Motion 20, and 21 and amendments

Congress proclaims that working people are facing unprecedented pressure on their household incomes as wages continue to lag behind inflation.

This isn’t true for everyone though. CEO pay is up 23 per cent in the last year, bankers’ bonuses are at a record high since the financial crash and dividends are rising three times faster than wages.  Corporate profit margins are at their highest in 70 years, but the UK’s corporate taxes are below the OECD average rate.

In short – wealth is being rewarded, work is not.  What is worse, under our flawed system this expanding wealth is not being taxed fairly.  This must now be addressed.

Of course, a strong and growing economy is a prerequisite for funding decent public services and fairly rewarding our public service workers.  A fair tax system is critical to that too.

The provision of high-quality public services, including welfare support, relies on the fair taxation of people and companies. The UK is taking proportionately less tax than our neighbouring countries and our public services are falling behind as a result.

The latest figures show that the UK’s total tax-to-GDP (of 33%) is lower than the OECD average (34%), well below the EU14 average (39%) and significantly less than that in Scandinavia (41%).

Furthermore, whilst individuals’ taxes are comparable with the OECD average, they are lower than other Western European countries. The UK’s social insurance taxes are also below the OECD average.

Who pays tax, and how much they contribute, are political choices. They have direct impacts for our essential public services and our wider infrastructure. These choices impact directly on fairness and the cost-of-living of working people too.

The money you make from working hard shouldn’t be taxed at a higher rate than the money shareholders and property investors generate from their existing wealth.

Equalising capital gains tax and income tax would generate an extra £10bn into the Treasury, to fund public services and public sector pay.

There are other options to explore as well, including applying a wealth tax, ending inheritance tax loopholes that benefit the already wealthy and implementing a tax on share buybacks.

Congress notes that the Public Accounts Committee said in January 2023 that the UK is missing out on £42bn of unpaid tax because HMRC does not have enough resources including staff.   Whatever shape the tax system takes it can only be delivered through a properly resourced and funded HMRC.

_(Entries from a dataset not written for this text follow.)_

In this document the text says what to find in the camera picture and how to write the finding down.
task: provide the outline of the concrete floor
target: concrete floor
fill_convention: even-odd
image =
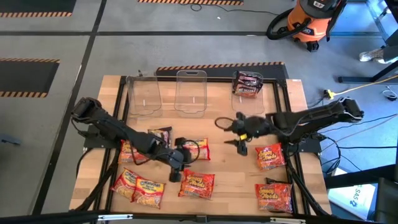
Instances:
[[[92,29],[100,2],[79,0],[70,18],[0,18],[0,30],[89,31]],[[290,0],[278,3],[272,0],[248,0],[242,8],[280,13],[294,4]],[[365,10],[363,6],[353,4],[347,11],[356,12],[354,9]],[[348,22],[351,16],[352,14],[345,12],[334,31],[377,31],[370,14],[361,14],[362,21],[358,25]],[[268,14],[227,13],[215,7],[204,7],[201,12],[193,12],[188,6],[113,0],[108,1],[106,5],[99,29],[264,31],[272,18],[273,16]],[[61,59],[48,97],[0,98],[1,132],[18,136],[23,142],[19,147],[0,145],[0,217],[25,215],[30,212],[87,40],[87,37],[0,37],[0,57]],[[271,41],[266,37],[97,37],[78,99],[82,96],[97,97],[103,75],[131,75],[138,69],[153,70],[171,65],[283,61],[290,78],[303,80],[305,95],[310,105],[319,99],[323,89],[341,91],[354,87],[338,84],[337,76],[365,77],[383,69],[385,65],[358,61],[360,52],[376,49],[383,44],[381,37],[333,37],[329,43],[323,40],[320,50],[311,54],[290,40]],[[385,89],[384,85],[371,86],[354,91],[348,96],[358,101],[366,113],[365,120],[370,120],[398,111],[397,102],[387,101],[381,95],[381,91]],[[371,131],[341,141],[340,145],[396,145],[397,124],[398,120],[392,120]],[[339,139],[370,126],[372,124],[342,129],[330,132],[328,136]],[[323,146],[327,144],[329,143],[326,141],[322,143]],[[75,184],[76,162],[81,156],[82,145],[83,138],[77,135],[74,129],[69,128],[44,206],[45,213],[68,210]],[[342,154],[362,169],[395,162],[394,149],[347,149]],[[336,149],[331,147],[322,157],[329,160],[335,156]],[[344,159],[340,166],[355,170]]]

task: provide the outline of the vacuum hose
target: vacuum hose
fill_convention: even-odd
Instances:
[[[272,30],[274,29],[276,24],[280,22],[282,19],[286,18],[292,11],[293,9],[289,9],[288,11],[283,12],[282,14],[275,17],[273,21],[271,21],[267,29],[267,37],[270,40],[280,40],[286,37],[291,37],[293,35],[296,35],[299,32],[303,31],[305,28],[307,28],[307,26],[311,23],[311,18],[306,18],[304,22],[300,24],[298,27],[296,27],[294,30],[287,31],[282,34],[272,33]]]

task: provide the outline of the wooden table
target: wooden table
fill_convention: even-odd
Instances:
[[[120,76],[116,75],[104,76],[99,91],[98,99],[102,103],[103,108],[110,114],[114,108],[120,78]],[[300,80],[287,80],[287,86],[292,111],[307,109],[302,82]],[[172,126],[173,140],[179,137],[188,139],[208,138],[211,161],[196,161],[190,169],[196,172],[215,174],[213,196],[211,200],[178,197],[180,183],[171,183],[168,181],[170,167],[160,162],[150,161],[142,166],[121,164],[118,176],[123,171],[123,167],[125,167],[149,180],[166,183],[167,185],[160,210],[130,203],[129,200],[115,193],[111,211],[184,215],[272,215],[273,213],[257,209],[254,184],[264,183],[265,177],[286,181],[286,169],[282,166],[265,172],[259,171],[256,165],[254,148],[256,146],[266,146],[276,143],[276,136],[269,135],[254,139],[248,144],[248,156],[243,157],[236,153],[234,146],[223,143],[226,140],[234,139],[236,136],[232,133],[224,133],[214,125],[214,120],[217,117],[234,117],[235,111],[231,108],[231,84],[207,83],[207,109],[202,118],[181,118],[177,114],[174,110],[175,82],[159,82],[159,89],[162,96],[162,116],[159,118],[138,120],[129,118],[127,124],[137,131]],[[125,89],[122,102],[125,100],[126,92]],[[282,90],[280,90],[280,96],[281,102],[283,102]],[[265,113],[276,112],[274,92],[271,85],[264,85],[263,98]],[[97,184],[103,154],[104,149],[94,149],[81,162],[70,202],[71,209],[79,206]],[[316,155],[310,153],[301,153],[300,155],[306,186],[323,209],[331,213],[319,159]],[[102,209],[104,209],[108,189],[109,186],[106,185],[100,203],[100,208]],[[302,198],[297,186],[295,187],[295,191],[298,211],[299,213],[303,213]]]

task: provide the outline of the orange shop vacuum
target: orange shop vacuum
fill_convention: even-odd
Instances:
[[[330,39],[330,31],[343,12],[347,0],[297,0],[293,9],[278,15],[267,29],[270,40],[280,40],[293,37],[295,42],[307,44],[307,50],[316,52],[318,41],[324,36]],[[273,32],[275,25],[287,17],[287,27],[281,27]]]

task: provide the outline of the clear plastic bin
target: clear plastic bin
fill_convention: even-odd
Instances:
[[[160,116],[162,99],[153,72],[139,72],[126,78],[130,100],[130,115],[135,118]]]
[[[247,98],[243,96],[238,96],[232,93],[234,79],[232,80],[231,85],[231,94],[232,94],[232,109],[236,112],[242,112],[244,114],[261,114],[265,111],[264,101],[262,96],[262,88],[255,98]]]
[[[201,70],[177,72],[174,108],[181,117],[201,118],[207,108],[207,73]]]

Congress commends the STUC report “Options for increasing taxes in Scotland to fund investment in public services”. Congress calls upon the TUC to develop proposals by Congress 2024 to enable the General Council to lead a debate on reform of our tax system in the UK to deliver fairer outcomes for working people, public services and public sector pay. Congress also calls upon the TUC to lobby the Government and the Labour Party to introduce a fairer system of taxation.

The report should include, but not be limited to proposals for:
• how companies of all sizes could pay a larger and fairer share of taxation;
• how taxation (including social insurance) may be increased in a more progressive manner;
• how Scandinavian and other Western countries configure their taxation and social insurance systems, outlining the benefits to public investments arising from such higher rates of investment;
• an increase in staffing to crack down on tax evasion and close the tax gap;
• a fully resourced cadre of Civil Servants to effectively deliver taxation policy; and
• recommendations on closing tax loopholes at the UK level.